AI Pilot — Cost Optimization (multi-provider)
Audience: FinOps, platform engineers, AI governance owners Time: ~10 min read
A single AI Pilot bouncer can hold many cost rules, each scoped to a specific target. This page explains the rule shape, the merge contract, and includes worked enterprise examples.
Rule shape
Each rule in Settings -> AI Pilot -> Cost Optimization has these fields:
| Field | Required | Description |
|---|---|---|
target_type | yes | llm / mcp / rag / agent / api |
provider | yes for llm/rag/agent | e.g. openai, azure-openai, bedrock |
model_or_server | yes | LLM model id, MCP server id, or RAG/agent id |
application_id | no | Limit rule to a specific app (e.g. marketing-portal) |
user_role | no | Limit rule to a role (e.g. marketing, legal, intern) |
tokens_per_min_per_user | no | Per-user token budget per minute |
tokens_per_min_total | no | Aggregate token budget per minute across all users |
usd_per_day_cap | no | Hard cost cap per day (estimated from tokens × pricing) |
burst_tokens | no | Bucket size for spikes |
window_seconds | no | Counter window (default 60) |
fallback_route_id | no | Where traffic goes when this rule denies |
action_on_breach | no | block / fallback / degrade (default fallback) |
How rules merge
Rules apply in priority order. The most specific rule wins; less specific rules continue to apply for any unbounded field.

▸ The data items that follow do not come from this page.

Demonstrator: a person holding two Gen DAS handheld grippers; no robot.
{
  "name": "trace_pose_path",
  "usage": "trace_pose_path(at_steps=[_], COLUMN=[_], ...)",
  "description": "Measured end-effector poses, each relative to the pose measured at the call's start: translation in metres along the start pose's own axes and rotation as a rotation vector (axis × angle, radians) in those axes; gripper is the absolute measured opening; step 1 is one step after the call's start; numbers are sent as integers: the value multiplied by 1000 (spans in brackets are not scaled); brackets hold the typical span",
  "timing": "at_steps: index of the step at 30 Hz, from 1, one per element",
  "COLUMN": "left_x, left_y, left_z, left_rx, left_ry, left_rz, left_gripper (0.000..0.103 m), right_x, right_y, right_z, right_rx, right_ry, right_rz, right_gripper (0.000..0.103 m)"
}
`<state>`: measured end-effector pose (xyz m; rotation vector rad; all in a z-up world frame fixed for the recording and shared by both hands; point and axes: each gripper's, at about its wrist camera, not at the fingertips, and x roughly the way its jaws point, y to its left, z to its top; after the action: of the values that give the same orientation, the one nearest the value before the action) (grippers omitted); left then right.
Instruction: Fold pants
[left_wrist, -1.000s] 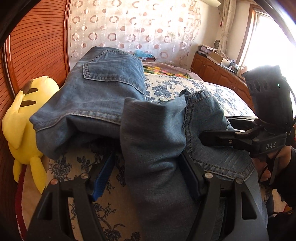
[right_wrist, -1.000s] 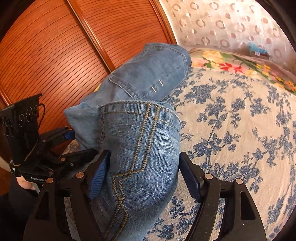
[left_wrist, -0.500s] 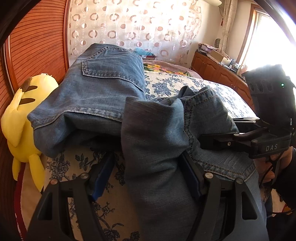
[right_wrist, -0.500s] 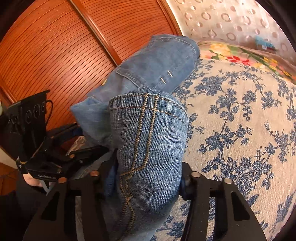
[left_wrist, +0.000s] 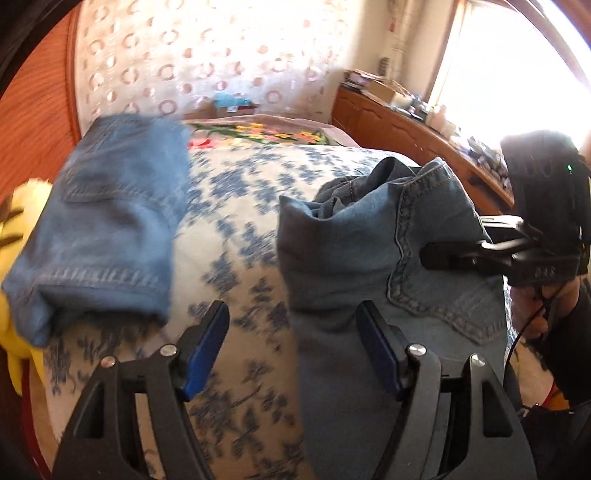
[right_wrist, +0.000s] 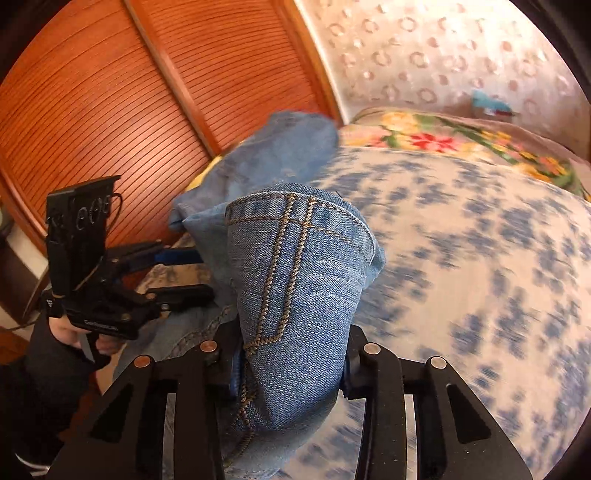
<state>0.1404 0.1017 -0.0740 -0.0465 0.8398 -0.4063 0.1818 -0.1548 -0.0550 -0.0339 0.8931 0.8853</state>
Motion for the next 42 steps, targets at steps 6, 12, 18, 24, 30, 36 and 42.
trace_pose_path(at_steps=[6, 12, 18, 24, 30, 36, 42], left_x=[15, 41, 82, 102, 98, 94, 75], left_y=[-22, -29, -19, -17, -15, -7, -2], left_z=[35, 65, 81, 83, 81, 80, 77], left_rx=[56, 81, 53, 60, 61, 25, -12], left_ry=[11, 29, 97, 110, 105, 97, 35], left_rz=[-28, -22, -48, -62, -70, -102, -148], left_gripper=[71, 71, 73, 74, 74, 74, 60], right_x=[-14, -18, -8, -1, 2, -3, -12], right_y=[-41, -52, -69, -77, -83, -69, -54], right_z=[-8, -10, -4, -5, -10, -10, 0], right_rx=[77, 109, 162, 176, 204, 160, 92], right_ry=[22, 13, 20, 20, 2, -38, -88], right_rz=[-79, -56, -28, -52, -24, -10, -3], right_gripper=[45, 51, 60, 65, 71, 47, 41])
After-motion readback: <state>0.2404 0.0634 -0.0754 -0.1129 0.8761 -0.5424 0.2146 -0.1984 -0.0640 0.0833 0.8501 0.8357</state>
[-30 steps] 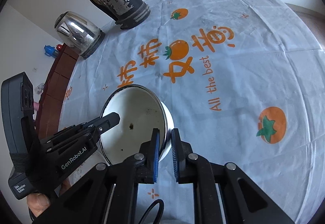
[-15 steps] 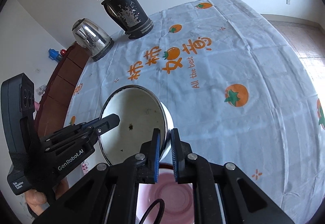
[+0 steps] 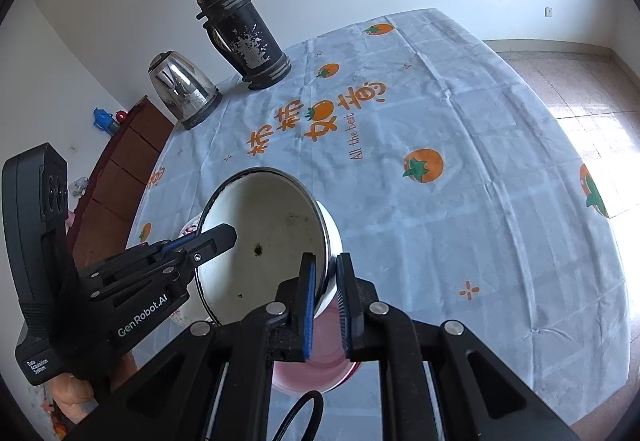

(application_id + user_role + provider + model) ← most specific
(application_id + provider + model)
(provider + model)
(provider)
(target_type) ← least specific
Example: a rule "OpenAI / gpt-4o limited to 5k tok/min/user" plus a rule "Marketing app limited to 50k tok/min total" both apply when Marketing calls GPT-4o.
Worked examples
"GPT-4o capped at $50/day total but $5/user/day for Marketing"
- target_type: llm
provider: openai
model_or_server: gpt-4o
usd_per_day_cap: 50.0
- target_type: llm
provider: openai
model_or_server: gpt-4o
application_id: marketing-portal
user_role: marketing
usd_per_day_cap: 5.0
action_on_breach: block
"Claude on Bedrock allowed only for Legal"
- target_type: llm
provider: bedrock
model_or_server: anthropic.claude-3-haiku-20240307-v1:0
user_role: legal
tokens_per_min_per_user: 8000
- target_type: llm
provider: bedrock
model_or_server: anthropic.claude-3-haiku-20240307-v1:0
action_on_breach: block # everyone else is blocked
"Internal RAG no per-user cap but global 10k tok/min"
- target_type: rag
provider: internal
model_or_server: kb-finance
tokens_per_min_total: 10000
burst_tokens: 2000
"MCP weather_lookup 100 calls/min"
- target_type: mcp
model_or_server: external-tools
mcp_tool: weather_lookup
tokens_per_min_total: 100 # interpreted as RPS for MCP
window_seconds: 60
"GPT-4o falls back to GPT-4o-mini above 200k tok/min"
- target_type: llm
provider: openai
model_or_server: gpt-4o
tokens_per_min_total: 200000
fallback_route_id: route-gpt-4o-mini
action_on_breach: fallback
Where the counters live
Token and request counters live in Redis when the cache topology is bundled or external. With disabled, counters are per-process only — useful for sandbox but unsuitable for global enforcement across replicas.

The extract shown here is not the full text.